The NPCs reassemble in parallel with the membrane fusion. However, as the depletion of the Nup 107–160 complex inhibits NPC formation but not nuclear membrane reassembly [163], the nuclear membrane reassembly is independent of the NPC formation. The structural aspects of the underlying mechanisms will hopefully be solved in the near future by using AFM.

Perspectives

The topographical imaging and visualization of biological specimens achieved by AFM have been extremely powerful tools for exploring basic concepts in fundamental biological processes. In this review, we have shown that AFM can be used to visualize the nanoscale structures of the inner nuclear architecture and higher-order folding of chromatin fibers. This approach has increased the understanding of how chromosomes are built up from DNA, histone, and other protein components. The physical properties of DNA were found to be critical for chromatin dynamics [16]. In contrast, the single-force measurement and recognition imaging have not yet been widely used. This is partly because a reliable procedure for attaching the protein of interest to the cantilever had not yet been established. We have developed new, efficient, and reliable methods for the attachment of antibodies and GST-fused proteins to the AFM cantilever [115], and we have used these methods to demonstrate a direct interaction between chromatin and INM proteins.
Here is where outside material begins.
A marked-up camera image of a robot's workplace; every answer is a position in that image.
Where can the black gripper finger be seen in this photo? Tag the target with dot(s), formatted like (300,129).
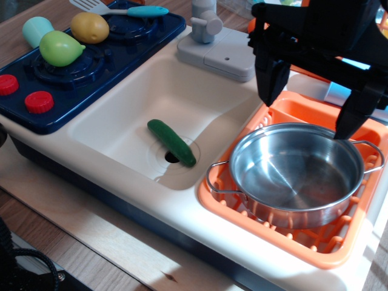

The field of nano-biology using scanning probe microscopy has been quickly progressing since the invention of AFM [33]. Just as the recent progress in genome research greatly benefited from the information obtained with bioinformatics, nano-biology will proceed to the next level by utilizing information from genome research and newly invented technology including recognition imaging [75] and fast-scanning AFM [47]. The elucidation of nuclear dynamics at the nanometer and piconewton levels will be accelerated. In the near future, it will also be possible to isolate individual processes in nuclear dynamics by fast-scanning AFM [44, 45]. Even beyond our specific objectives, recognition imaging, force measurement with specific probes, fast-scanning AFM, and other nanotechnologies are expected to be powerful tools in the various fields of biology.